While the unit tests ensure that individual pieces of the CBF work correctly, the qualification tests ensure that the system as a whole functions correctly and meets requirements. In software engineering terms these are integration tests.

The qualification tests are stored in the qualification directory and are run with pytest. In addition to the usual pass or fail indication, the tests produce a report (in PDF format), which describes which tests were run, the steps involved in the tests, the machines used and so on. It also includes assorted plots showing results.

The tests do not run the katgpucbf code from the local machine. Instead, they connect to an SDP Master Controller and use it to start appropriate CBFs which they interact with. Facilities are provided for the test to interact with the CBF, both by sending it KATCP requests and by ingesting the output data. It’s thus necessary to have a master controller set up (which is beyond the scope of this document) and to have a Docker image of katgpucbf stored in a Docker registry.

Additionally, the hosts in the cluster must be monitored by Prometheus, so that the qualification report can include information on the hardware and software configuration. They must run node-exporter with the arguments --collector.cpu.info and --collector.ethtool.

Requirements

A requirements.in and requirements.txt are provided in this directory, based on katgpucbf’s requirements-dev.txt. A pared-down version of this may become available in future.

It’s necessary to have katgpucbf installed for the qualification tests to run, but it is not necessary to have a GPU or CUDA installed. The necessary parts can be installed with

pip install ".[qualification]"

The machine running the tests needs to be able to receive data from the CBF network. The data rate can become quite high for larger array sizes.

Configuration

You will need to create a qualification/pytest.ini file. It is specific to your test environment, so do not commit it to git. You’ll need to set it up only once per machine that you’re deploying on, and it’ll look something like this:

[pytest]
tester = Your Name
asyncio_mode = auto
master_controller_host = lab5.sdp.kat.ac.za
master_controller_port = 5001
prometheus_url = http://lab5.sdp.kat.ac.za:9090
product_name = bobs_qualification_cbf  # Use your own name
interface = enp193s0f0
interface_gbps = 90  # Maximum bandwidth to expect from the NIC
use_ibv = true
log_cli = true
log_cli_level = info
addopts = --report-log=report.json

Only set use_ibv if the NIC and the system support ibverbs. See the spead2 documentation for advice on setting that up. This will probably be needed to successfully test large numbers of channels or antennas.

Running

Use the following command to run the tests contained in this directory:

spead2_net_raw pytest -v qualification --image-override katgpucbf:harbor.sdp.kat.ac.za/dpp/katgpucbf:latest

Explanation:

  • spead2_net_raw enables ibverbs usage (see use_ibv above)

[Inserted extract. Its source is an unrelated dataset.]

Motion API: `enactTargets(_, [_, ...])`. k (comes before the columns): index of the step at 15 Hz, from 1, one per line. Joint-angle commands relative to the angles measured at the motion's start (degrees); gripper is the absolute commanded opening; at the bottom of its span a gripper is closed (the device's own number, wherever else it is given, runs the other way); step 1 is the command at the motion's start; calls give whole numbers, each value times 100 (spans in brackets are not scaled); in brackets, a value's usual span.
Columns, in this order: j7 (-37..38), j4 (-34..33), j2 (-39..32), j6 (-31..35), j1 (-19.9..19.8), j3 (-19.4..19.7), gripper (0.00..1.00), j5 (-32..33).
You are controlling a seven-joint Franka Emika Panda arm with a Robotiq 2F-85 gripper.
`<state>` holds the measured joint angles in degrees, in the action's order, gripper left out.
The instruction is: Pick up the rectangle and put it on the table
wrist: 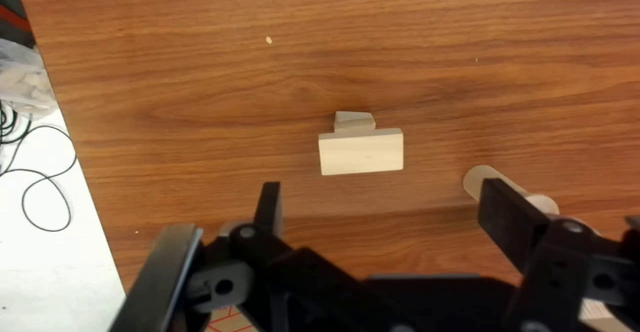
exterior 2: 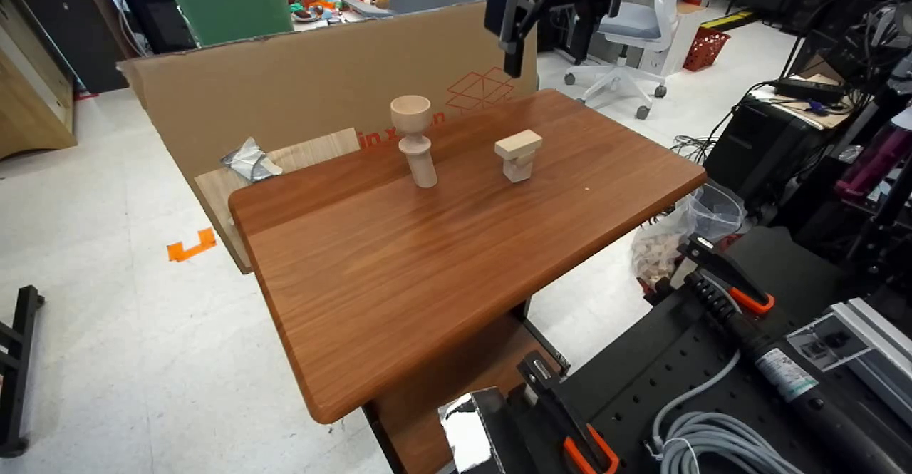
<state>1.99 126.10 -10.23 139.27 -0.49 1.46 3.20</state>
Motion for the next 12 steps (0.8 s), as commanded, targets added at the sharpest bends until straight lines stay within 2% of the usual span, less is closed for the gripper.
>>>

  • --image-override is designed to work in exactly the same way as that in sim_correlator.py, specifying exactly which Docker image to use for the tests.

The general pytest options apply, so for instance with -x you can stop after the first failed test instead of continuing, etc.

Post-processing

The steps above produce a report.json file. To turn that into a usable PDF, run

qualification/report/generate_pdf.py report.json report.pdf

This requires at least texlive-base, texlive-latex-extra, texlive-science and latexmk. This step doesn’t interact with the live system at all, so it is possible to copy/mount the JSON file to another machine to run this step.